Lack of unity still stunting growth of African mining sector
Mining has a considerable positive economic impact on most African countries, but with the right kind of support from government, industry, individual stakeholders and the general population, it can be even greater, the African Mining Network chairperson, Ms Yolanda Torrisi has said.
She suggests that a more positive attitude to mining and greater cooperation by all stakeholders would help present a united industry.
“There are opportunities, but all must work together to realise the benefits.”
In realising these benefits, some regions and countries are doing better than others, with Zimbabwe, Namibia and Botswana making progress to the advantage of their entire populations.
Surprisingly, Torrisi says, West Africa is also generally moving along the right path.
Other countries that have recognised the paybacks presented by the mining sector and are actively trying to improve their status as preferred mining destinations include Côte d’Ivoire, Malawi, Morocco, Nigeria, Ghana, Mali, Madagascar and Burkina Faso.
Torrisi is encouraged by what Morocco is doing for its phosphate industry and intends to do for other mineral resources.
However, she says the lack of unity on the continent continues to impede the realisation of the African Mining Vision (AMV), adopted by heads of State at the February 2009 African Union summit.
Although generally on track to achieving its goal of ensuring transparent, equitable and optimal exploitation of mineral resources to underpin broad-based sustainable growth and socio- economic development, Torrisi highlights that these intentions are not always matched by policies.
In Southern Africa, the traditional continental powerhouse of South Africa is wallowing owing to its policy decisions, while Zambia and Angola could do with some positive direction from government.
In East Africa, some countries have been treading water for some time, with countries such as Kenya, Uganda and Tanzania having gone backward owing to government intervention excluding industry involvement.
In Central Africa including the Democratic Republic of Congo (DRC), the climate is generally riskier although South Sudan is determined to develop more mining friendly policies.

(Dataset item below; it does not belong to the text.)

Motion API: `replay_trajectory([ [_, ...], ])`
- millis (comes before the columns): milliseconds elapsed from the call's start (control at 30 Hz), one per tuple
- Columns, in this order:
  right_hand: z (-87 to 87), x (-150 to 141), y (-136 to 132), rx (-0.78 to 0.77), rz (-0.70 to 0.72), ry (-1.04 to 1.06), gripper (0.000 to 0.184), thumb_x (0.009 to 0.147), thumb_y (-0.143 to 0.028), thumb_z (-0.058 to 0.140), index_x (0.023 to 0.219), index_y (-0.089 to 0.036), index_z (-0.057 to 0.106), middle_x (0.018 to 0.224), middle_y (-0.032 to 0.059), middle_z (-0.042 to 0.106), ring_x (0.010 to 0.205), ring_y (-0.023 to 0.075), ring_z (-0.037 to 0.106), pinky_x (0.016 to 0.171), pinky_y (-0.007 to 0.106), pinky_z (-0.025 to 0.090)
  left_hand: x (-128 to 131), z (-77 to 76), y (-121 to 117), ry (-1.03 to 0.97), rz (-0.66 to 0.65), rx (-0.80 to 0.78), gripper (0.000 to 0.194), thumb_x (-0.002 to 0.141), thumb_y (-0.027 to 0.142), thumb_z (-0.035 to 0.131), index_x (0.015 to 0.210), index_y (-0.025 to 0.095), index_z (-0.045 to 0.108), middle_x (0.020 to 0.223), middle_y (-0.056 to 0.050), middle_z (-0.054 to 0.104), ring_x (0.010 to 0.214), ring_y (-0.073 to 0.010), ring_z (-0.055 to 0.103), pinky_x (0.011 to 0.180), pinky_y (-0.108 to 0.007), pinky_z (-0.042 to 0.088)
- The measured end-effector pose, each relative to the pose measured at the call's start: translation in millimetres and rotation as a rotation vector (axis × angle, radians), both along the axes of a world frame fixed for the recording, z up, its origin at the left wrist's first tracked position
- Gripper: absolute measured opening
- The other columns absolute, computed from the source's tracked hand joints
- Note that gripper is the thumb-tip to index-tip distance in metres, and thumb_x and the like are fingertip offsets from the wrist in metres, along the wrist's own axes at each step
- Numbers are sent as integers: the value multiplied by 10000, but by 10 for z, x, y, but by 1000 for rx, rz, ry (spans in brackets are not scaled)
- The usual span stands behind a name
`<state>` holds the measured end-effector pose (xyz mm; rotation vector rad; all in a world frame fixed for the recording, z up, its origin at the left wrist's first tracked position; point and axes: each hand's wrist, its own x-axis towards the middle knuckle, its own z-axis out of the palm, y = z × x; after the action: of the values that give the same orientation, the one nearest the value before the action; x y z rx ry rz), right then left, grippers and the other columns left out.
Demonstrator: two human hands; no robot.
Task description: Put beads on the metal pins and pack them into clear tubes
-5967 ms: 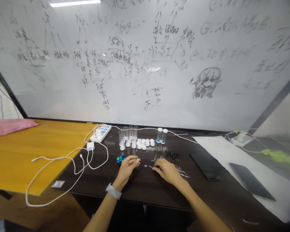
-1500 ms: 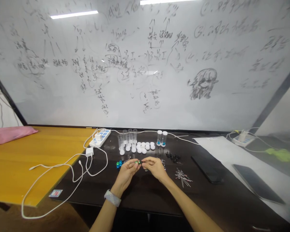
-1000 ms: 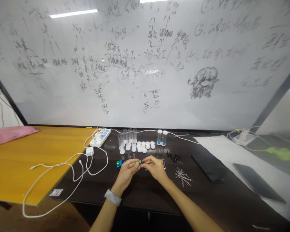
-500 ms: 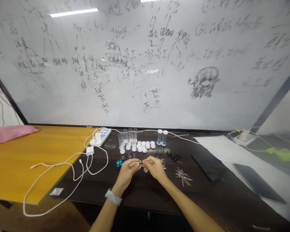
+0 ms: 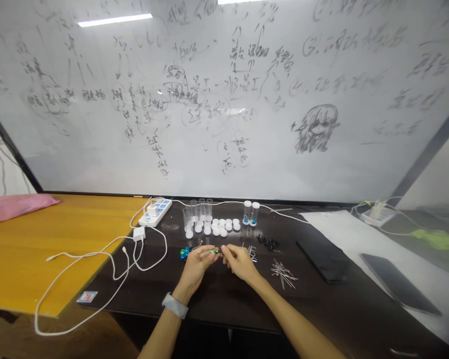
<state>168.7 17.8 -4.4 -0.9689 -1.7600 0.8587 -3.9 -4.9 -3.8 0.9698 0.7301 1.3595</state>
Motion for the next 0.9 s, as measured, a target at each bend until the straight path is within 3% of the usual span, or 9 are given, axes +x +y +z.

Consequently, although most African countries are well-endowed with mineral resources, they realise that they need the mining industry to grow their economic base and increase employment opportunities for locals, the overall intention of the AMV is hindered by the absence of the necessary policy structure needed to see these resources exploited in a sustainable manner to the benefit of everyone.
Challenges Influencing Investment
There is currently cautious optimism surrounding the African mining sector as with the rest of the world, but sentiment is better than that during the 2008/09 global financial crisis, says Torrisi.
“Although resources prices have mostly improved and demand is strong, there is plenty of volatility exacerbated by mixed economic measures from the US. This is giving rise to a cautious outlook for the future,” she tells Mining Weekly.
A lack of transparency and poor infrastructure, as well as resource nationalism continue to dampen investor confidence and stall mining development in Africa.
These consequences are not favourable when tackling Africa’s infrastructure needs.
Torrisi says despite an abundance of mineral resources, there is a distinct lack of infrastructure in Africa that increases the difficultly and cost of developing mines, let alone the transportation of bulk commodities to ports for export.
The demand for battery minerals, including lithium, cobalt, vanadium, titanium and rare earths is proving a drawcard throughout Africa, with mining companies from Australia, Canada, the US and the UK all staking claims.
This trend also encompasses brownfield copper and nickel deposits, which traditionally contain cobalt but which has never been actively sought, notes Torrisi.
European, US and Asian manufacturers of electric vehicles and other technology such as smartphones and energy-storage batteries are seeking to safeguard their supply needs as demand increases and is driven higher in coming years.
As such, numerous manufacturers, including Tesla, BMW and LG, are opting to forge deals with mining companies for the direct supply of sought-after battery metals rather than go through a middle party.
This trend, Torrisi says is being seen in the DRC and Zambia which are traditional copper providers, as well as in Zimbabwe, Namibia, Tanzania among other countries.
With global economic conditions proving more volatile at present, gold is again looking like a strong hedge with the West African nations of Ghana, Côte d’Ivoire, Mali and Burkina Faso leading the way.
Where South Africa stands
While statistics point to South Africa still being the leading mining nation in Africa, inroads are being made by other countries, with The Mining Journal World Risk Report indicating that the continent’s best improvers as far as risk is concerned are Burkina Faso (up 14 per cent), Guinea (up 11 per cent), Mali (up 10 per cent) and Mozambique (up 10per cent).
Combined with the great uncertainty being created by the drawn-out Mining Charter saga, Torrisi says the South African mining industry is faced with rising costs, labour unrest and deposits that are increasingly difficult to mine efficiently and effectively.